Exercise description
Reproduce the listing that follows, unchanged and complete.

>>

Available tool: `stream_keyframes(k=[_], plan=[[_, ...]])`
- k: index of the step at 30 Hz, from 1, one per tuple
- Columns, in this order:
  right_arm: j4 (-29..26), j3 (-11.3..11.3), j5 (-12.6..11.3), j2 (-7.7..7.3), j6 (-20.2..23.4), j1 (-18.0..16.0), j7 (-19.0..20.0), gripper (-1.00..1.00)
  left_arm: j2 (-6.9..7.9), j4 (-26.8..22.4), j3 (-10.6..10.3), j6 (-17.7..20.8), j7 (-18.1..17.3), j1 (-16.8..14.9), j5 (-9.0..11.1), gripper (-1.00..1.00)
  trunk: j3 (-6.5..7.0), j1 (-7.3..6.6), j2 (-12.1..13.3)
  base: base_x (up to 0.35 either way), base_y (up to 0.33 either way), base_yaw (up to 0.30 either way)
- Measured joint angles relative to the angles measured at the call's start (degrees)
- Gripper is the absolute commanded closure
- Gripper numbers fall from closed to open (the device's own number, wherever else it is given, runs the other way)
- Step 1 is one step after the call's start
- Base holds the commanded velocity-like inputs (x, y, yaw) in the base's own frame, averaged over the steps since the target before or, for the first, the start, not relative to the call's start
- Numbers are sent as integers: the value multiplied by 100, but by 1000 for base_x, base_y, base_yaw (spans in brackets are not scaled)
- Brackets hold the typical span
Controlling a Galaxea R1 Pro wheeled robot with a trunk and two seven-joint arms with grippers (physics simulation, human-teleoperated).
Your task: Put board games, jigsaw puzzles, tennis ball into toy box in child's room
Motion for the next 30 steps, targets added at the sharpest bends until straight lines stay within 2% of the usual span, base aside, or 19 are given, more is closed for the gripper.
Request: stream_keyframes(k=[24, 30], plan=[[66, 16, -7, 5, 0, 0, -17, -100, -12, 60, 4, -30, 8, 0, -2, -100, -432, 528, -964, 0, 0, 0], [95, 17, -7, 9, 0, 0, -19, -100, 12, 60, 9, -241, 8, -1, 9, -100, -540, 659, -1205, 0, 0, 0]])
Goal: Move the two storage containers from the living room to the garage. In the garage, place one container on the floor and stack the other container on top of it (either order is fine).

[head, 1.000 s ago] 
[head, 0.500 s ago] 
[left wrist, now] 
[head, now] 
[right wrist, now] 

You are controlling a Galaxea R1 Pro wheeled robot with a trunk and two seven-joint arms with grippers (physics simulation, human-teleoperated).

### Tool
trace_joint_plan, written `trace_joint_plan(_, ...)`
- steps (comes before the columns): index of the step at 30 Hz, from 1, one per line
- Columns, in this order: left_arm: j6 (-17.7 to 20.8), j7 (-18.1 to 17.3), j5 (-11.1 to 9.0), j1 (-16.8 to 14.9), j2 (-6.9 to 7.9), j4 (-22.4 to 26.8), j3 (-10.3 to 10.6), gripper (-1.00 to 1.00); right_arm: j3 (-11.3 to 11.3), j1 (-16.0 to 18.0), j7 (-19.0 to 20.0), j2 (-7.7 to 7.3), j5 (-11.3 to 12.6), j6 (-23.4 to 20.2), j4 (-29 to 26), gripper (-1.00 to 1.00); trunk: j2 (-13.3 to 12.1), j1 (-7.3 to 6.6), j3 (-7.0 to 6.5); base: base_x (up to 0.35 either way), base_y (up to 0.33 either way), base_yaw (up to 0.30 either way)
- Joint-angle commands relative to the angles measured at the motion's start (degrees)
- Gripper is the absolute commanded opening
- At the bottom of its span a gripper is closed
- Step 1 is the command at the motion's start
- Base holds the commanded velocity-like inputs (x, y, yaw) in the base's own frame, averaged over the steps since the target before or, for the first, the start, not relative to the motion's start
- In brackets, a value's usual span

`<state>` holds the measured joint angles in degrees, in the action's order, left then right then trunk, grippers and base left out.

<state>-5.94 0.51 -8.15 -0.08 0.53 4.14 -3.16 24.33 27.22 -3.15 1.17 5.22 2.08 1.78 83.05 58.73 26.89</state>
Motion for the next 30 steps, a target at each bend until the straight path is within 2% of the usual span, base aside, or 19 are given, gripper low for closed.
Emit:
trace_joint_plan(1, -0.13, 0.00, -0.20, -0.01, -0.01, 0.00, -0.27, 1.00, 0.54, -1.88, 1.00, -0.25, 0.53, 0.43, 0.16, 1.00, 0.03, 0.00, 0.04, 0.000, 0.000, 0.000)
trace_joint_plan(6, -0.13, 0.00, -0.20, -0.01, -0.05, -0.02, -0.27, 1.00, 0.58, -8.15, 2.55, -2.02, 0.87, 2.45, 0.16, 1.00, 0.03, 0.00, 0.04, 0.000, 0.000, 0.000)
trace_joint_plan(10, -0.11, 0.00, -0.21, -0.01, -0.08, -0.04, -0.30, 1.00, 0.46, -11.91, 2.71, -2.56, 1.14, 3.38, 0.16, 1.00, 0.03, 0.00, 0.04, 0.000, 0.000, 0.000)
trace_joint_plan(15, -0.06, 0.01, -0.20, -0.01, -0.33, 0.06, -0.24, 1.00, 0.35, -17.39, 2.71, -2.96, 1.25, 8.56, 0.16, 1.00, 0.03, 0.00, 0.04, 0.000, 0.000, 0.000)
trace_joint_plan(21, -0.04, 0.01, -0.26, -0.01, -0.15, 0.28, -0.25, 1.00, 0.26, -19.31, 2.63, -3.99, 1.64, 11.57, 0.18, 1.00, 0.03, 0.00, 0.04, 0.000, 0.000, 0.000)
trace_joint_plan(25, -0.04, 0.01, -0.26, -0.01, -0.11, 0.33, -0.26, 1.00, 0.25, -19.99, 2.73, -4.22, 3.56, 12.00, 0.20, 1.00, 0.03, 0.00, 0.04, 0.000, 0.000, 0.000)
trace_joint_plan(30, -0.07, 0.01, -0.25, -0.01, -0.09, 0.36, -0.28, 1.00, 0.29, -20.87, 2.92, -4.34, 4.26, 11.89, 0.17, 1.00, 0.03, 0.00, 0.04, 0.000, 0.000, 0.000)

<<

Your solution
Available tool: `stream_keyframes(k=[_], plan=[[_, ...]])`
- k: index of the step at 30 Hz, from 1, one per tuple
- Columns, in this order:
  right_arm: j4 (-29..26), j3 (-11.3..11.3), j5 (-12.6..11.3), j2 (-7.7..7.3), j6 (-20.2..23.4), j1 (-18.0..16.0), j7 (-19.0..20.0), gripper (-1.00..1.00)
  left_arm: j2 (-6.9..7.9), j4 (-26.8..22.4), j3 (-10.6..10.3), j6 (-17.7..20.8), j7 (-18.1..17.3), j1 (-16.8..14.9), j5 (-9.0..11.1), gripper (-1.00..1.00)
  trunk: j3 (-6.5..7.0), j1 (-7.3..6.6), j2 (-12.1..13.3)
  base: base_x (up to 0.35 either way), base_y (up to 0.33 either way), base_yaw (up to 0.30 either way)
- Measured joint angles relative to the angles measured at the call's start (degrees)
- Gripper is the absolute commanded closure
- Gripper numbers fall from closed to open (the device's own number, wherever else it is given, runs the other way)
- Step 1 is one step after the call's start
- Base holds the commanded velocity-like inputs (x, y, yaw) in the base's own frame, averaged over the steps since the target before or, for the first, the start, not relative to the call's start
- Numbers are sent as integers: the value multiplied by 100, but by 1000 for base_x, base_y, base_yaw (spans in brackets are not scaled)
- Brackets hold the typical span
Controlling a Galaxea R1 Pro wheeled robot with a trunk and two seven-joint arms with grippers (physics simulation, human-teleoperated).
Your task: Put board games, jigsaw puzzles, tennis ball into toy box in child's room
Motion for the next 30 steps, targets added at the sharpest bends until straight lines stay within 2% of the usual span, base aside, or 19 are given, more is closed for the gripper.
Request: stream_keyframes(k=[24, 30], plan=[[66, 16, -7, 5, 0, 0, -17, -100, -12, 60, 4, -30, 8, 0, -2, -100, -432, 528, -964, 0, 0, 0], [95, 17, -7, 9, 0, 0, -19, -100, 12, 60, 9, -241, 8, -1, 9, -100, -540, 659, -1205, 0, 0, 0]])
Goal: Move the two storage containers from the living room to the garage. In the garage, place one container on the floor and stack the other container on top of it (either order is fine).

[head, 1.000 s ago] 
[head, 0.500 s ago] 
[left wrist, now] 
[head, now] 
[right wrist, now] 

You are controlling a Galaxea R1 Pro wheeled robot with a trunk and two seven-joint arms with grippers (physics simulation, human-teleoperated).

### Tool
trace_joint_plan, written `trace_joint_plan(_, ...)`
- steps (comes before the columns): index of the step at 30 Hz, from 1, one per line
- Columns, in this order: left_arm: j6 (-17.7 to 20.8), j7 (-18.1 to 17.3), j5 (-11.1 to 9.0), j1 (-16.8 to 14.9), j2 (-6.9 to 7.9), j4 (-22.4 to 26.8), j3 (-10.3 to 10.6), gripper (-1.00 to 1.00); right_arm: j3 (-11.3 to 11.3), j1 (-16.0 to 18.0), j7 (-19.0 to 20.0), j2 (-7.7 to 7.3), j5 (-11.3 to 12.6), j6 (-23.4 to 20.2), j4 (-29 to 26), gripper (-1.00 to 1.00); trunk: j2 (-13.3 to 12.1), j1 (-7.3 to 6.6), j3 (-7.0 to 6.5); base: base_x (up to 0.35 either way), base_y (up to 0.33 either way), base_yaw (up to 0.30 either way)
- Joint-angle commands relative to the angles measured at the motion's start (degrees)
- Gripper is the absolute commanded opening
- At the bottom of its span a gripper is closed
- Step 1 is the command at the motion's start
- Base holds the commanded velocity-like inputs (x, y, yaw) in the base's own frame, averaged over the steps since the target before or, for the first, the start, not relative to the motion's start
- In brackets, a value's usual span

`<state>` holds the measured joint angles in degrees, in the action's order, left then right then trunk, grippers and base left out.

<state>-5.94 0.51 -8.15 -0.08 0.53 4.14 -3.16 24.33 27.22 -3.15 1.17 5.22 2.08 1.78 83.05 58.73 26.89</state>
Motion for the next 30 steps, a target at each bend until the straight path is within 2% of the usual span, base aside, or 19 are given, gripper low for closed.
Emit:
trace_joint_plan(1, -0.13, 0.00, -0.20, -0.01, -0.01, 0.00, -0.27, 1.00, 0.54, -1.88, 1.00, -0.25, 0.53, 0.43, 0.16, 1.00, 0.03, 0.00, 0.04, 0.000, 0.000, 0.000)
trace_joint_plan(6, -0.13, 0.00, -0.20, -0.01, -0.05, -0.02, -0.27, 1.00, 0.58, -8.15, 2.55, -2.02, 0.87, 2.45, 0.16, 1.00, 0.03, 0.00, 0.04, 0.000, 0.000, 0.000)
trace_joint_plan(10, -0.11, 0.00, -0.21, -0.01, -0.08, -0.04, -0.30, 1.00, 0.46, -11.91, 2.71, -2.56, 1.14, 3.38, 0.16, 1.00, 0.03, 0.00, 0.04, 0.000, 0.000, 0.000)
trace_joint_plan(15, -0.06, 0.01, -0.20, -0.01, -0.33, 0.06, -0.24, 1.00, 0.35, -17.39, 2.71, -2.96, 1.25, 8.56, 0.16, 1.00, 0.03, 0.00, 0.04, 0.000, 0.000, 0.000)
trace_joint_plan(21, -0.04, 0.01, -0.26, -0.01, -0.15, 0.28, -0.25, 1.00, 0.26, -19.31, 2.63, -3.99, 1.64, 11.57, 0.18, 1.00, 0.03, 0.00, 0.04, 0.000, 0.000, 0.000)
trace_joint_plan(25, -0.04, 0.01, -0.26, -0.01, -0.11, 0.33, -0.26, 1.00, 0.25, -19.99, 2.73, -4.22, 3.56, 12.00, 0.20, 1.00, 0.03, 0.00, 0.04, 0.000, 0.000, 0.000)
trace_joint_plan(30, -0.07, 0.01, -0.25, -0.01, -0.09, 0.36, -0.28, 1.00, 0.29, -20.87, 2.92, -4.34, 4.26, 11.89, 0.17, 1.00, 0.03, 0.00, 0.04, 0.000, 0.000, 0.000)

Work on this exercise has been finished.